▶ **Given entries**:
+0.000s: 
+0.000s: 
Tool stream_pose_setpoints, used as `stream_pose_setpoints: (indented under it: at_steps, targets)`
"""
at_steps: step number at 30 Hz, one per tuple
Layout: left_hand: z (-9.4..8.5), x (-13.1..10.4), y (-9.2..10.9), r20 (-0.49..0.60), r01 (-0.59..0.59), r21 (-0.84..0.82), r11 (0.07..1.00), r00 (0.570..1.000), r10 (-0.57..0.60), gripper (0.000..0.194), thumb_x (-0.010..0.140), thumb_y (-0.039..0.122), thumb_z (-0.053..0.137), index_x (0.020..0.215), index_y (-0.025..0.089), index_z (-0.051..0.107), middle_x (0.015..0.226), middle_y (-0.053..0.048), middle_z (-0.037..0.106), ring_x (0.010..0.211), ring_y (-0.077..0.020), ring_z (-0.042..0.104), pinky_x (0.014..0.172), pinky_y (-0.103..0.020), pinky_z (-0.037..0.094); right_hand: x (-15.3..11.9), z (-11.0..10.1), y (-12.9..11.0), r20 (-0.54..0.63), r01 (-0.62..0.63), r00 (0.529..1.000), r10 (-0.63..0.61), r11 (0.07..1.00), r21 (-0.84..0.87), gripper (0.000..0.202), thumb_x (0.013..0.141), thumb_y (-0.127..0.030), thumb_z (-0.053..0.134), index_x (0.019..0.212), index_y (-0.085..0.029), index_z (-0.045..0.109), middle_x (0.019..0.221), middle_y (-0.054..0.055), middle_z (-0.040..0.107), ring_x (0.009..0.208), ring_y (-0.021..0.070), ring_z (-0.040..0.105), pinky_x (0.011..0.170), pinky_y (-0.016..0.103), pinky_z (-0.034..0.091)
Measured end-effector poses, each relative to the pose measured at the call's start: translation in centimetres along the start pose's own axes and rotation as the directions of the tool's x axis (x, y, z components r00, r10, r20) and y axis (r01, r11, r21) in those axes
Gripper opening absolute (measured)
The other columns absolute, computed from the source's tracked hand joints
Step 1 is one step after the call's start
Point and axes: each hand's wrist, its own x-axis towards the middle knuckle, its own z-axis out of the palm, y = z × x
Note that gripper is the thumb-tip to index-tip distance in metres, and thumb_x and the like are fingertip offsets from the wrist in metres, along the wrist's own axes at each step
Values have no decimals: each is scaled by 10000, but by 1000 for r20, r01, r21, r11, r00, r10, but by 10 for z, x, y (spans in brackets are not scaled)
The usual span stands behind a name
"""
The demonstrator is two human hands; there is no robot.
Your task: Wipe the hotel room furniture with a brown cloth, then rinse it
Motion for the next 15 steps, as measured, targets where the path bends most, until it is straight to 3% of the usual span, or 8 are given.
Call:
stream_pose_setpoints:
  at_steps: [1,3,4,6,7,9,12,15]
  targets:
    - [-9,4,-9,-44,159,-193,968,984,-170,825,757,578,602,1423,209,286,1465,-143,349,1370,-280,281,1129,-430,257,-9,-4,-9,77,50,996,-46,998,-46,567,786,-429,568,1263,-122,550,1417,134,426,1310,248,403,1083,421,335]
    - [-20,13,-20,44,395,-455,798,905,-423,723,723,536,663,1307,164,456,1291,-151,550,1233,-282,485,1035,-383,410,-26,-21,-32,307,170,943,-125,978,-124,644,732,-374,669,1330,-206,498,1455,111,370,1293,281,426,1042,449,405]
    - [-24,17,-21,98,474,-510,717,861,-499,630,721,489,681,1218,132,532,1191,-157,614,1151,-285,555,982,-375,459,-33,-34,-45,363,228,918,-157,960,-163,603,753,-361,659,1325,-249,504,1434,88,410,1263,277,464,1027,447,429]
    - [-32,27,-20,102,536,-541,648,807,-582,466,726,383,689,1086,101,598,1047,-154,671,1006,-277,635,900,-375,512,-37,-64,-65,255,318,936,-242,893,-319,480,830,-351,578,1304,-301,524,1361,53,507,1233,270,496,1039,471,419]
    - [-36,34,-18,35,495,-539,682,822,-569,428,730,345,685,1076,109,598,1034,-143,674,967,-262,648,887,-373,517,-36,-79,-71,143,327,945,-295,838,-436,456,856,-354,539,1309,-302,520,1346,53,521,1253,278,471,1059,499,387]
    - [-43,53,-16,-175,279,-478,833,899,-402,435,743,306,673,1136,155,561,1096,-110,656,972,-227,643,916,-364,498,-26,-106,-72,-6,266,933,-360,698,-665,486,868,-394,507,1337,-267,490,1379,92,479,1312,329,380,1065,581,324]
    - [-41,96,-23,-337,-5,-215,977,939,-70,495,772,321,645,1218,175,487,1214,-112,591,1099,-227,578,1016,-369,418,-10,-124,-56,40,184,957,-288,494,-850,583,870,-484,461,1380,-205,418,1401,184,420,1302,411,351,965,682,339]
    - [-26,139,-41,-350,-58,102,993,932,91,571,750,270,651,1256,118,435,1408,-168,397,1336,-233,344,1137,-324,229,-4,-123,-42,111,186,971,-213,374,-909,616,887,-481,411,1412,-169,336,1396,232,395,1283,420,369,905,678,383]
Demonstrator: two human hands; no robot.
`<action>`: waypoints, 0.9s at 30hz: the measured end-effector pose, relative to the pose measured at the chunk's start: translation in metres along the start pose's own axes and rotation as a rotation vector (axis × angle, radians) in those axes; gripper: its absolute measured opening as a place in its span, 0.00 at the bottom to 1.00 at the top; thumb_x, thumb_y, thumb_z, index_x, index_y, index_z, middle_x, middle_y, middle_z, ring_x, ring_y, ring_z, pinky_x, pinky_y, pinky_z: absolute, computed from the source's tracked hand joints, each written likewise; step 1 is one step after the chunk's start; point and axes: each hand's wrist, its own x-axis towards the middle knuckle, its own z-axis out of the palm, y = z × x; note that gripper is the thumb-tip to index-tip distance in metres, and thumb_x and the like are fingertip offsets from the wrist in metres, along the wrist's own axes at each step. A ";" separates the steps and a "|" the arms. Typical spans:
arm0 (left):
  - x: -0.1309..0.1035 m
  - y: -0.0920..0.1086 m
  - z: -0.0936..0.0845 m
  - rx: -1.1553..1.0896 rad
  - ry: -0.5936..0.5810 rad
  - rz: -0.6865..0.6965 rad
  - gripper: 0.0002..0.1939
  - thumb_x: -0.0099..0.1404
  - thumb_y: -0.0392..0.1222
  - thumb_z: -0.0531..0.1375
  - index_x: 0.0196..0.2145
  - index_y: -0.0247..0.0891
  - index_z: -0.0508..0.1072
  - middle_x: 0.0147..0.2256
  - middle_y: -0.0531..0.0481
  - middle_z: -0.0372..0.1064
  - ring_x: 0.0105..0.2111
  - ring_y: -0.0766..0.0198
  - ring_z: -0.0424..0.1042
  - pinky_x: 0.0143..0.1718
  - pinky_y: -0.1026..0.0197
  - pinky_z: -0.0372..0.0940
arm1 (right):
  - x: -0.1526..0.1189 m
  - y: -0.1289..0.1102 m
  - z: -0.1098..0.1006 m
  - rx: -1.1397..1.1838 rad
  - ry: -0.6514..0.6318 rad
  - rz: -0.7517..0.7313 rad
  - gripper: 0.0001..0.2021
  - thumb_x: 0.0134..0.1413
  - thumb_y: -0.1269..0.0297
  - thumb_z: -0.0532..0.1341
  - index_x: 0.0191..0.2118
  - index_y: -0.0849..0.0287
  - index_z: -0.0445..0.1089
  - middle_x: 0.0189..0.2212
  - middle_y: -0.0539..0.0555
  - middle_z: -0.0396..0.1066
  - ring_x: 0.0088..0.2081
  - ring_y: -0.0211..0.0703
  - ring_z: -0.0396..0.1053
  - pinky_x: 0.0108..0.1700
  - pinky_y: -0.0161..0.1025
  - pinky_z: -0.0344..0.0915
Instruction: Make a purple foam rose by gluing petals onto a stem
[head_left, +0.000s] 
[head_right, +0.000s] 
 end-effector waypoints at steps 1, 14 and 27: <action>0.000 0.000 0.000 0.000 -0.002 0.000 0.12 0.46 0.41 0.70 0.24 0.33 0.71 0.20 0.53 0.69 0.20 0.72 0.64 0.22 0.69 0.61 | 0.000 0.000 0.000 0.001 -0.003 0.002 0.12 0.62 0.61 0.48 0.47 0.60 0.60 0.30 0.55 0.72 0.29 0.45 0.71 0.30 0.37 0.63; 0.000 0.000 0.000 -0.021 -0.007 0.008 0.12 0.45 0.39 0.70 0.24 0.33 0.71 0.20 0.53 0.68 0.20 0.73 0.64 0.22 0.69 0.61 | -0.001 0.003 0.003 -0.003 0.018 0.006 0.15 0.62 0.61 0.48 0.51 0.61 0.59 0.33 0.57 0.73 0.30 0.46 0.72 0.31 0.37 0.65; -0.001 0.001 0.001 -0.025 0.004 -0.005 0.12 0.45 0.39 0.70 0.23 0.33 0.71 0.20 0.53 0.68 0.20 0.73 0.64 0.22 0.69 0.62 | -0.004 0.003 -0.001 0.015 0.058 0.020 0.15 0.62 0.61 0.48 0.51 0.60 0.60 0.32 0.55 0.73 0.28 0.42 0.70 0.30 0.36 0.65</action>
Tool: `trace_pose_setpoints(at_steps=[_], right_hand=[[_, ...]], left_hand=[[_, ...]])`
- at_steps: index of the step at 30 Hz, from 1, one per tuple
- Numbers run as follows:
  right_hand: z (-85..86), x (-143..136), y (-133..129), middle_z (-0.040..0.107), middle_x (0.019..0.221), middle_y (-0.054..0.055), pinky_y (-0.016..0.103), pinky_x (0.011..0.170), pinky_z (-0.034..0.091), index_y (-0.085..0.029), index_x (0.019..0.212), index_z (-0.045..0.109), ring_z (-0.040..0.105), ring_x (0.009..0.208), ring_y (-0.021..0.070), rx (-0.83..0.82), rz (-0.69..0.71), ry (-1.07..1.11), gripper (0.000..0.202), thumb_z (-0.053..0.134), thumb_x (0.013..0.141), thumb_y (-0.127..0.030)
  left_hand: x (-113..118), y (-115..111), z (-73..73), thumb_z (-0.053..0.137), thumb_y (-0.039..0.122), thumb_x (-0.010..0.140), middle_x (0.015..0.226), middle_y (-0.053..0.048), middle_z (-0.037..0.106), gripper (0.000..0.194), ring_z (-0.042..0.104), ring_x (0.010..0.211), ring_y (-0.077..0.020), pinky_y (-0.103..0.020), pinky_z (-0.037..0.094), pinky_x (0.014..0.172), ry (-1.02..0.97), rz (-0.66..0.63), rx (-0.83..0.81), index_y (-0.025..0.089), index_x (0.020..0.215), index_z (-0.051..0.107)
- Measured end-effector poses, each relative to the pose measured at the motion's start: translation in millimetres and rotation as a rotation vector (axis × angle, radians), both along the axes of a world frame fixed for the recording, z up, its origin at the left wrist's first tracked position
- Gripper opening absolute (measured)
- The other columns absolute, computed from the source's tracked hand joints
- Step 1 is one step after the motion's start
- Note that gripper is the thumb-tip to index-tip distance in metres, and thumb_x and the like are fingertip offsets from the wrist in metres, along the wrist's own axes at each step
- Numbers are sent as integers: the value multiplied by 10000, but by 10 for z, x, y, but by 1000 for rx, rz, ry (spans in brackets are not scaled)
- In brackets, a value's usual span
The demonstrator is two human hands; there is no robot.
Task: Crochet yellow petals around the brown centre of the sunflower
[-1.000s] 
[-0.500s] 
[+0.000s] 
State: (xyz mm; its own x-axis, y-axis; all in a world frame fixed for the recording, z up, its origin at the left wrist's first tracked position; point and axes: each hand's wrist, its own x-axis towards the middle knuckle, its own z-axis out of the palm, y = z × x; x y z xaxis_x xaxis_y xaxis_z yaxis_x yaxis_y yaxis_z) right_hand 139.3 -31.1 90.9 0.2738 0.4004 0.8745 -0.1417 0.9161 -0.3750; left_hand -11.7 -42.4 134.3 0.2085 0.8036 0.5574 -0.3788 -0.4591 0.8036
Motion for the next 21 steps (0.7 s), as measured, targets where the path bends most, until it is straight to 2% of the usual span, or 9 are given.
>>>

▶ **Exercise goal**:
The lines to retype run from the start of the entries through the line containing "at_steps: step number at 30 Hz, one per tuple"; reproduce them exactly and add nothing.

▶ **Exercise output**:
+0.000s: 
+0.000s: 
Tool stream_pose_setpoints, used as `stream_pose_setpoints: (indented under it: at_steps, targets)`
"""
at_steps: step number at 30 Hz, one per tuple

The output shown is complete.